» Exercise: Please copy the data below exactly; none of the pictures in it belong in the copy.

» Dataset extract:
________________________
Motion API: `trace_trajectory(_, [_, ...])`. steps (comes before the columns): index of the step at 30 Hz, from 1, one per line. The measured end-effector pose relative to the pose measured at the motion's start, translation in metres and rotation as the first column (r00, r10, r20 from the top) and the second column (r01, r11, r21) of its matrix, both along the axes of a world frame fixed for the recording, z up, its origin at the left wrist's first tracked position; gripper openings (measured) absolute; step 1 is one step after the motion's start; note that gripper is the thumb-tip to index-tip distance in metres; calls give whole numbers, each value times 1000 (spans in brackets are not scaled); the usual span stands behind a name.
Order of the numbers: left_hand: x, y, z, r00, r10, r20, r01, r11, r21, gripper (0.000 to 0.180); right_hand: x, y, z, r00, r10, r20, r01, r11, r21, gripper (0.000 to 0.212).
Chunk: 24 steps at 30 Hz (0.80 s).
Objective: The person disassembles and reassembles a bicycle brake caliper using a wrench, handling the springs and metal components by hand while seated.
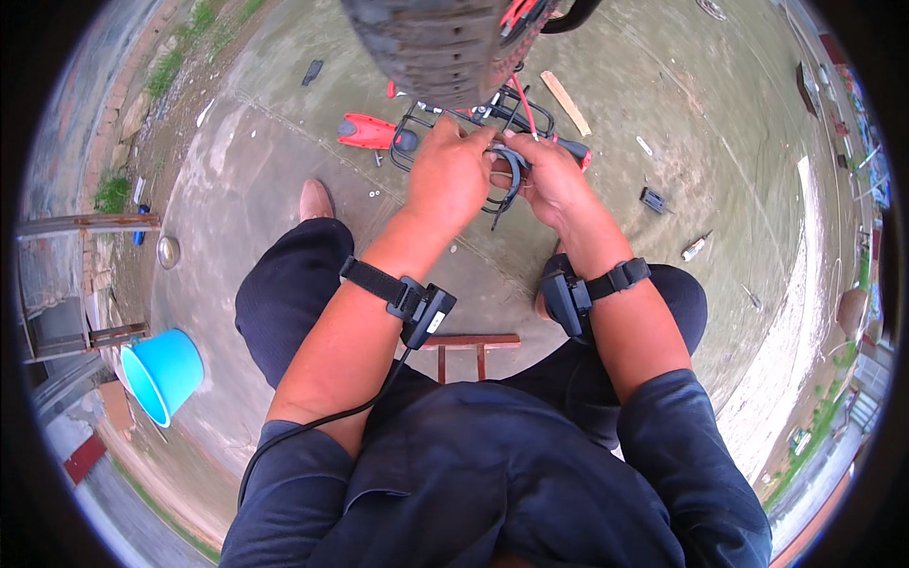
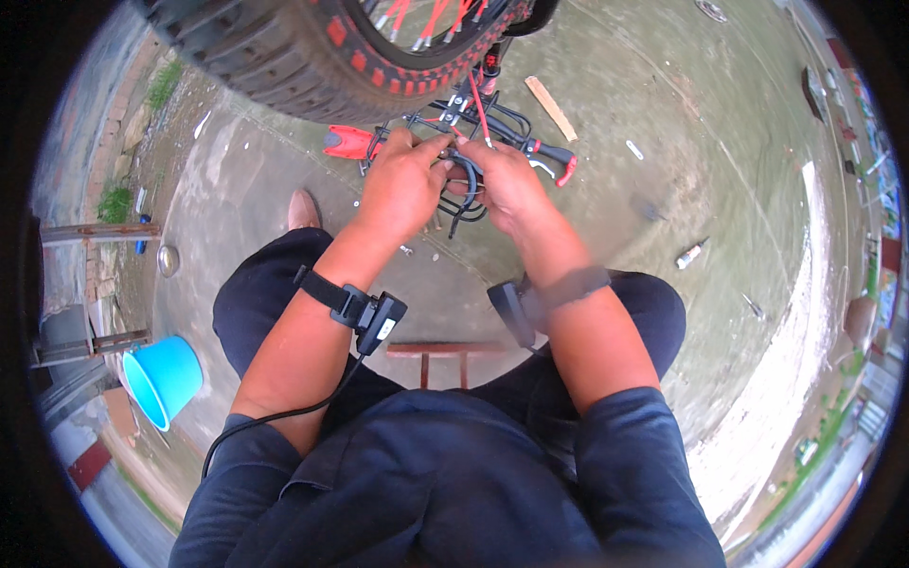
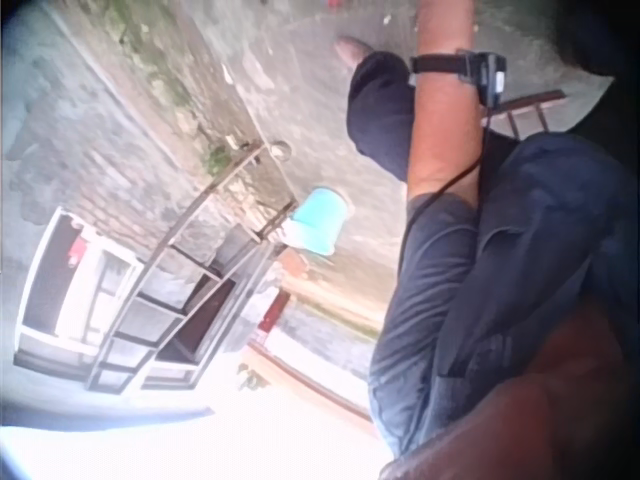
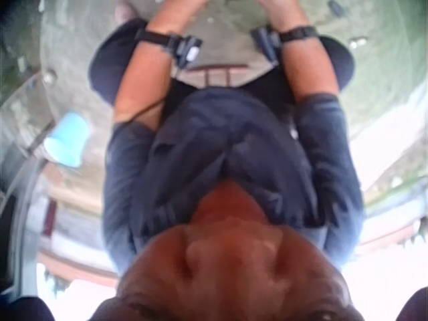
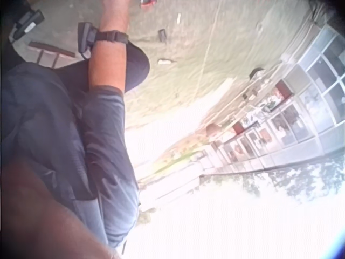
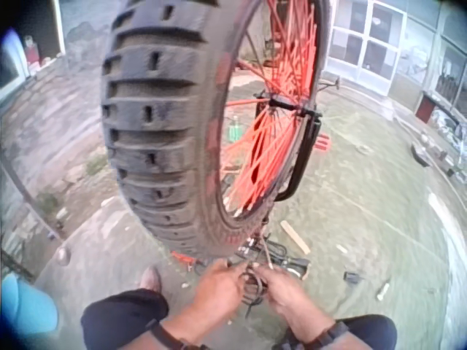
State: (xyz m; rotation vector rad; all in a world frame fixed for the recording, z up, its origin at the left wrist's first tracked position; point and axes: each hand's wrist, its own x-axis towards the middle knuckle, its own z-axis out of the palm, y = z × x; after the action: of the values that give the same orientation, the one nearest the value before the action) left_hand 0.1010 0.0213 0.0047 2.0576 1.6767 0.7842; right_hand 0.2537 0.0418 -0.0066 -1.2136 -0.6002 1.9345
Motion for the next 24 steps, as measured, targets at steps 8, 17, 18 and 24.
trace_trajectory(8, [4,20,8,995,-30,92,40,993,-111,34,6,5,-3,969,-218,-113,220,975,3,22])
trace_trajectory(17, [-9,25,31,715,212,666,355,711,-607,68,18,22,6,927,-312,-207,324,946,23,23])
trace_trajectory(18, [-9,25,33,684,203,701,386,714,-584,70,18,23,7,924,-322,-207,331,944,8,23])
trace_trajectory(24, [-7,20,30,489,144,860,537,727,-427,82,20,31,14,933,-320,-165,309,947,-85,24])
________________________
» Response to the task:
Motion API: `trace_trajectory(_, [_, ...])`. steps (comes before the columns): index of the step at 30 Hz, from 1, one per line. The measured end-effector pose relative to the pose measured at the motion's start, translation in metres and rotation as the first column (r00, r10, r20 from the top) and the second column (r01, r11, r21) of its matrix, both along the axes of a world frame fixed for the recording, z up, its origin at the left wrist's first tracked position; gripper openings (measured) absolute; step 1 is one step after the motion's start; note that gripper is the thumb-tip to index-tip distance in metres; calls give whole numbers, each value times 1000 (spans in brackets are not scaled); the usual span stands behind a name.
Order of the numbers: left_hand: x, y, z, r00, r10, r20, r01, r11, r21, gripper (0.000 to 0.180); right_hand: x, y, z, r00, r10, r20, r01, r11, r21, gripper (0.000 to 0.212).
Chunk: 24 steps at 30 Hz (0.80 s).
Objective: The person disassembles and reassembles a bicycle brake caliper using a wrench, handling the springs and metal components by hand while seated.
State: (xyz m; rotation vector rad; all in a world frame fixed for the recording, z up, its origin at the left wrist's first tracked position; point and axes: each hand's wrist, its own x-axis towards the middle knuckle, its own z-axis out of the palm, y = z × x; after the action: of the values that give the same orientation, the one nearest the value before the action) left_hand 0.1010 0.0213 0.0047 2.0576 1.6767 0.7842; right_hand 0.2537 0.0418 -0.0066 -1.2136 -0.6002 1.9345
Motion for the next 24 steps, as measured, targets at steps 8, 17, 18 and 24.
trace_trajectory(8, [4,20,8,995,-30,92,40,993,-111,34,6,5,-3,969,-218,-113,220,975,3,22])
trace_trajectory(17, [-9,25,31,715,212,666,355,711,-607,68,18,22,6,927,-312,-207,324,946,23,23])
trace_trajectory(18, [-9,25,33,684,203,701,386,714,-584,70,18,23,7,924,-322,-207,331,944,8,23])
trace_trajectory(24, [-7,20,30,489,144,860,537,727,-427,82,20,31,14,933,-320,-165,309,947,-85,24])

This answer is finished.